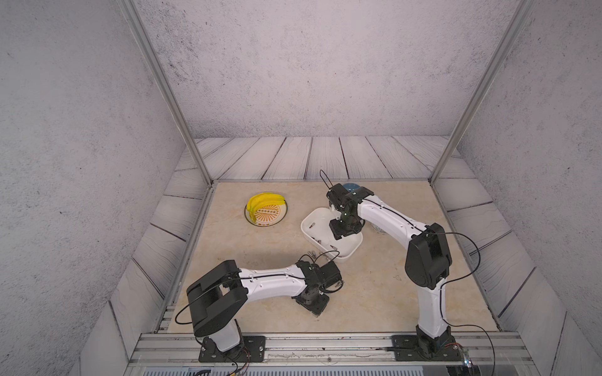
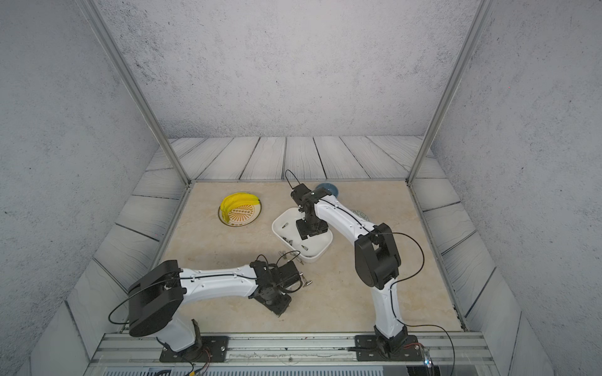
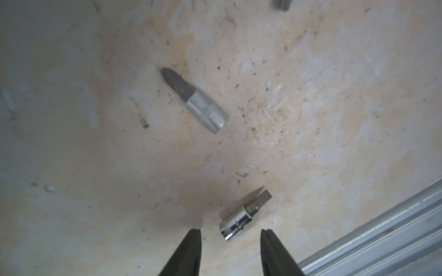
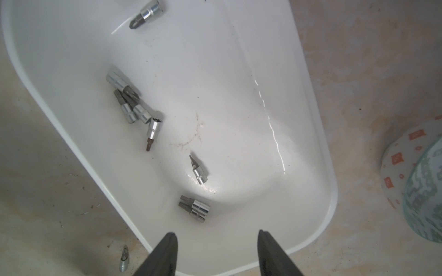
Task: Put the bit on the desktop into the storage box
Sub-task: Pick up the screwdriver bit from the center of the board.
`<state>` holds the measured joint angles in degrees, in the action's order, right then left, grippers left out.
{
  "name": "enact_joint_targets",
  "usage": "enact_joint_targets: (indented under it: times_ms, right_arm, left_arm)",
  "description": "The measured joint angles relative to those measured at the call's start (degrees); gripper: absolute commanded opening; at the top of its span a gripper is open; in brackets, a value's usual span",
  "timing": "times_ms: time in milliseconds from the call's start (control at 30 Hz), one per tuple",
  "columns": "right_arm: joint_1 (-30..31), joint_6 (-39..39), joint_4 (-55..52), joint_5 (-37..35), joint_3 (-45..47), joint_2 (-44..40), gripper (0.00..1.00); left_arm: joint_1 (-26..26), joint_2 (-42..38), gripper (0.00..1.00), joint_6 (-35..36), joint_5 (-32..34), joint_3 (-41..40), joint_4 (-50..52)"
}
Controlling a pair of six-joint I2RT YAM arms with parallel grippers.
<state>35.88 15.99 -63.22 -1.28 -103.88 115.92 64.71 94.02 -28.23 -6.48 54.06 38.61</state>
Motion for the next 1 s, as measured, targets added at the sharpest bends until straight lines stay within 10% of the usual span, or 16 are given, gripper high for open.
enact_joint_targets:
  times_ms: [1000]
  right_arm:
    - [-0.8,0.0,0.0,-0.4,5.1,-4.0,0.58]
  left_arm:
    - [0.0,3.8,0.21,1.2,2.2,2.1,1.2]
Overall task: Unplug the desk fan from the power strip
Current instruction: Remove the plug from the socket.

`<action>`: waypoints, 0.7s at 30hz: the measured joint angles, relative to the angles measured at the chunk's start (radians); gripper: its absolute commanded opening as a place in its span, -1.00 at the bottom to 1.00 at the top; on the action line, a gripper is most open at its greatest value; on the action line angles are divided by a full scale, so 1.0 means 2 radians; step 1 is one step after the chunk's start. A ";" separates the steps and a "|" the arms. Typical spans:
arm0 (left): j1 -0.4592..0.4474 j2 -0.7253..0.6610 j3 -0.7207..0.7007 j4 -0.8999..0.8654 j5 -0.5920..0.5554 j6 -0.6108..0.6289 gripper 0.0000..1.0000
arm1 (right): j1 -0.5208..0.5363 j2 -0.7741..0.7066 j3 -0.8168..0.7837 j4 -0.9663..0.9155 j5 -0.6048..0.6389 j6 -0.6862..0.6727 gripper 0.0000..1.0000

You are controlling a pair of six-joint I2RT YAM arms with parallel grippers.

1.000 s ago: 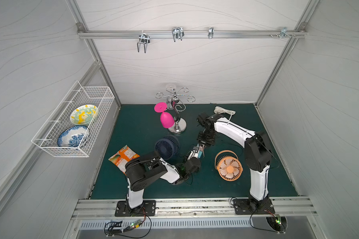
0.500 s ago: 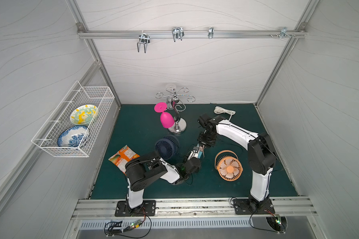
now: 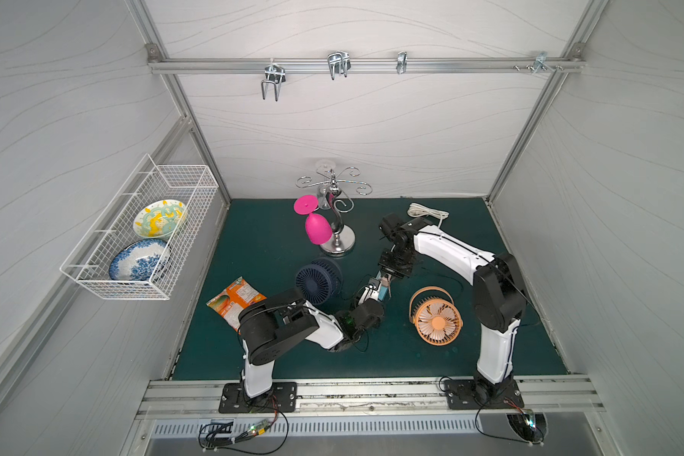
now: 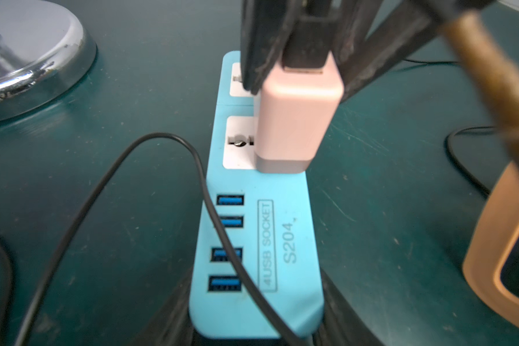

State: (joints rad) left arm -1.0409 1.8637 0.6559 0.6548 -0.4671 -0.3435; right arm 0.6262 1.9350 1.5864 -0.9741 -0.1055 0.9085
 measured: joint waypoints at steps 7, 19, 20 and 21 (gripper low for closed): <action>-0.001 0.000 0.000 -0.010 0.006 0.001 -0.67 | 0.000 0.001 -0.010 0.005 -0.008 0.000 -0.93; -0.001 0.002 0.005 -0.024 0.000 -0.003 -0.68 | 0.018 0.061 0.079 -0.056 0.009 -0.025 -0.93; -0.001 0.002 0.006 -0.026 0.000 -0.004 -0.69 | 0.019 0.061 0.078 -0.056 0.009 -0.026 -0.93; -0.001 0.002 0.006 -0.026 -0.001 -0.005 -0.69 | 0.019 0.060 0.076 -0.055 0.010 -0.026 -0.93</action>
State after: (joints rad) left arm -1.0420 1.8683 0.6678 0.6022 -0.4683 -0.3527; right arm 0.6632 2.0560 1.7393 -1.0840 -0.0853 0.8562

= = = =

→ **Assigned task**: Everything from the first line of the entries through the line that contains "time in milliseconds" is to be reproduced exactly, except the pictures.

→ **Answer section**:
Task: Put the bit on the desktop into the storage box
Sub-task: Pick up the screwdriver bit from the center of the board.
`<state>` holds the measured joint angles in degrees, in the action's order, right then left, grippers left out.
{
  "name": "enact_joint_targets",
  "usage": "enact_joint_targets: (indented under it: times_ms, right_arm, left_arm)",
  "description": "The measured joint angles relative to those measured at the call's start (degrees); gripper: absolute commanded opening; at the top of its span a gripper is open; in brackets, a value's usual span",
  "timing": "times_ms: time in milliseconds from the call's start (control at 30 Hz), one per tuple",

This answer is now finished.